Guiding the decision-making process

In developing animal embryos, stem cells soon differentiate into three distinct layers of tissue, the primary germ layers. These are the endoderm, mesoderm and ectoderm, and each subsequently develops into a specific subset of tissues and organs. These differentiating cells follow a highly complex ‘decision-making’ process, and a lot of ambiguity still remains as to why, for example, an ectodermal cell became an ectodermal cell.

Yoshiki Sasai of the RIKEN Center for Developmental Biology in Kobe views the exploration of this process as a long-term mission. “Fifteen years ago, I isolated the neural inducer chordin, which induces neural progenitors from uncommitted ectoderm,” he says. “However, how the uncommitted ectoderm develops from pluripotent cells has remained unknown—so it has been my 15-year-old homework to elucidate it!”

In the frog species Xenopus laevis—a popular animal model for developmental studies—germ-layer differentiation is triggered via two sets of signals: some derived from maternally produced factors, and others generated by the zygote itself. Previous research has identified several candidate maternal factors, but the mechanisms involved in the latter pathway have proven more elusive, and Sasai’s team has focused much of their recent effort on finding zygotic factors potentially responsible for ectoderm formation.

In their most recent study, Sasai’s team identified a previously uncharacterized protein, XFDL, which exhibits a marked ability to block mesoderm formation¹ (Fig. 1). Elevated XFDL levels lead to inhibition of mesoderm-specific genes, while reduced levels of the protein lead to broader expression of these genes in embryonic regions that normally form ectoderm.

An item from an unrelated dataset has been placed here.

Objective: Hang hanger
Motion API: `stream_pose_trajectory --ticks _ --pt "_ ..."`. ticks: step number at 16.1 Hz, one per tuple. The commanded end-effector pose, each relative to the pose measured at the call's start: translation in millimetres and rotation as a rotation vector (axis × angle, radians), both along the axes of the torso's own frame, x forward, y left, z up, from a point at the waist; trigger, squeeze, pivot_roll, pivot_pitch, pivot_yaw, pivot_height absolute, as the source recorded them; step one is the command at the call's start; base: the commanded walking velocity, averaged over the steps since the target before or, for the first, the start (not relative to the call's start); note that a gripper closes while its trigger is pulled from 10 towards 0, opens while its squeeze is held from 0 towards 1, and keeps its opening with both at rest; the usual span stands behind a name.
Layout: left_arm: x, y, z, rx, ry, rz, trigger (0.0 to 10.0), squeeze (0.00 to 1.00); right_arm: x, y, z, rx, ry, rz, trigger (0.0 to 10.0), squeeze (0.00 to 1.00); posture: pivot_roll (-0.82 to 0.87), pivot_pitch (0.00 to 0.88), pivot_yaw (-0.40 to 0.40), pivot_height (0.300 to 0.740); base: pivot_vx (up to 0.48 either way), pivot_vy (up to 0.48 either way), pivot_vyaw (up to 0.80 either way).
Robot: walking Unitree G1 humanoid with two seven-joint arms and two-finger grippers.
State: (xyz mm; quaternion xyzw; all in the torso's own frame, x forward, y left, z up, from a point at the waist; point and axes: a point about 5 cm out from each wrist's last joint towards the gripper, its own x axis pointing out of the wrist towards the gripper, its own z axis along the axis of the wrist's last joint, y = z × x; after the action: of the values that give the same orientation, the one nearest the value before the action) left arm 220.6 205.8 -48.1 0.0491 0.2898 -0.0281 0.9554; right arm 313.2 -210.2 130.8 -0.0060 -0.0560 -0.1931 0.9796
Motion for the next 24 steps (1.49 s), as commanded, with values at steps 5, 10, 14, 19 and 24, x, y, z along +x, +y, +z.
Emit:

Subsequent experiments revealed that XFDL acts by interacting with p53, a transcription-regulating protein with a known role in mesoderm formation, and directly interfering with its ability to bind to DNA and activate its target genes. When XFDL was prevented from interacting with p53, it lost its ability to regulate ectoderm differentiation—an unexpected finding, according to Sasai. “Although p53 is implicated in the regulation of mesodermal development, we did not think it had such a profound function in the binary decision of ectodermal versus mesodermal determination,” he says.

The researchers have identified two XFDL-related proteins in mice, both of which also inhibit mesoderm formation in Xenopus, indicating that mammalian germ layer formation may also be regulated via a similar pathway—a possibility that Sasai’s team is currently exploring more closely. “Our preliminary studies suggest that this is the case at least with in vitro differentiation of mammalian embryonic stem cells,” he says.